▶ [ABOUT THIS EXERCISE]: When a line of the material has the word "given" in it, copy that line.
=== Begin Enclosure ===
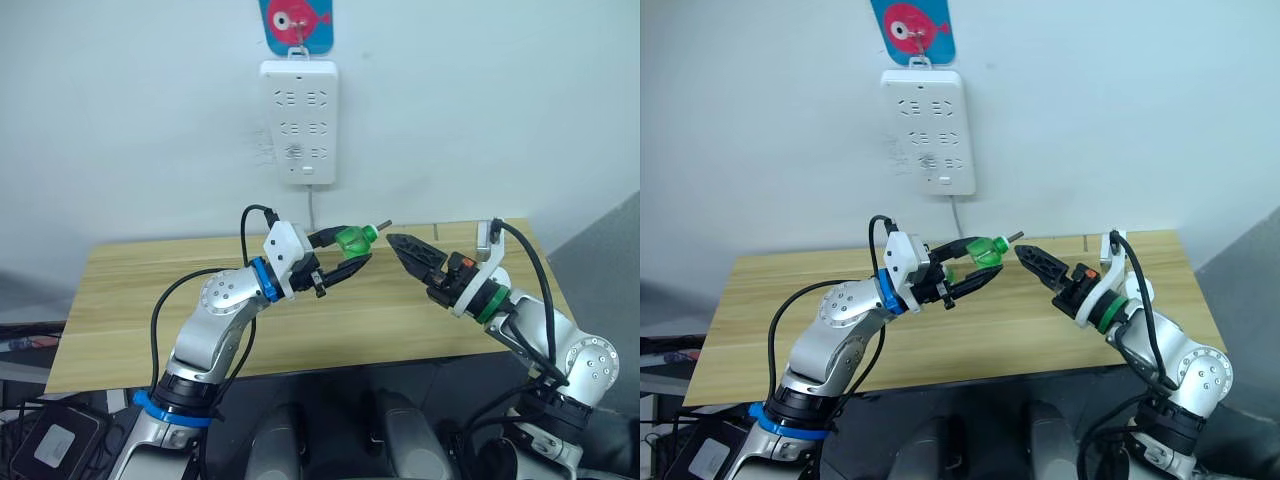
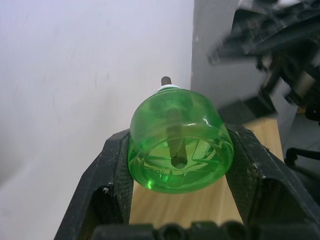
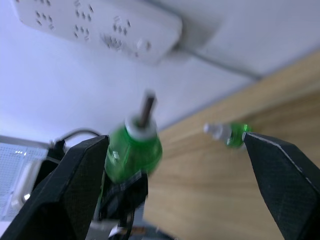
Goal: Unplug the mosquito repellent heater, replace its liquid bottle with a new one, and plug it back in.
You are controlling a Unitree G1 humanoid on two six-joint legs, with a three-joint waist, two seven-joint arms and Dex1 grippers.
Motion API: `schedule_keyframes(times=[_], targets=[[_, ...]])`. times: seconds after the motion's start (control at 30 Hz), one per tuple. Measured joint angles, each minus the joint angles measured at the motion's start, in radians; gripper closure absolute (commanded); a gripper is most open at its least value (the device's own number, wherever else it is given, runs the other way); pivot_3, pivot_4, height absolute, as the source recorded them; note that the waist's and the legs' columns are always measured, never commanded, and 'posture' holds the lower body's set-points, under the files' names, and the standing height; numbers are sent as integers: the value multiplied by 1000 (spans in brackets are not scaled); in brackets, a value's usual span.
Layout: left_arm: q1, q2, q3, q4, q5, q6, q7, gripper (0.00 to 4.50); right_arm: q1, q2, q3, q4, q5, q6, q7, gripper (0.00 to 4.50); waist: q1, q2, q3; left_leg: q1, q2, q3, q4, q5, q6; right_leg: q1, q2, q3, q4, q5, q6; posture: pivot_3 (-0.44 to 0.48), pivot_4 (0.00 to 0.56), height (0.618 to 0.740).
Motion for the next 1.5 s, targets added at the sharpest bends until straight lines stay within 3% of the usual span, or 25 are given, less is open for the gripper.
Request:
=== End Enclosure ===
▶ [COMPLETED EXERCISE]:
Motion API: `schedule_keyframes(times=[_], targets=[[_, ...]])`. times: seconds after the motion's start (control at 30 Hz), one per tuple. Measured joint angles, each minus the joint angles measured at the motion's start, in radians; gripper closure absolute (commanded); a gripper is most open at its least value (the device's own number, wherever else it is given, runs the other way); pivot_3, pivot_4, height absolute, as the source recorded them; note that the waist's and the legs' columns are always measured, never commanded, and 'posture' holds the lower body's set-points, under the files' names, and the standing height; numbers are sent as integers: the value multiplied by 1000 (spans in brackets are not scaled); in brackets, a value's usual span.
Motion for the next 1.5 s, targets added at the sharpest bends until straight lines stay within 3% of the usual span, or 25 are given, less is open for the gripper.

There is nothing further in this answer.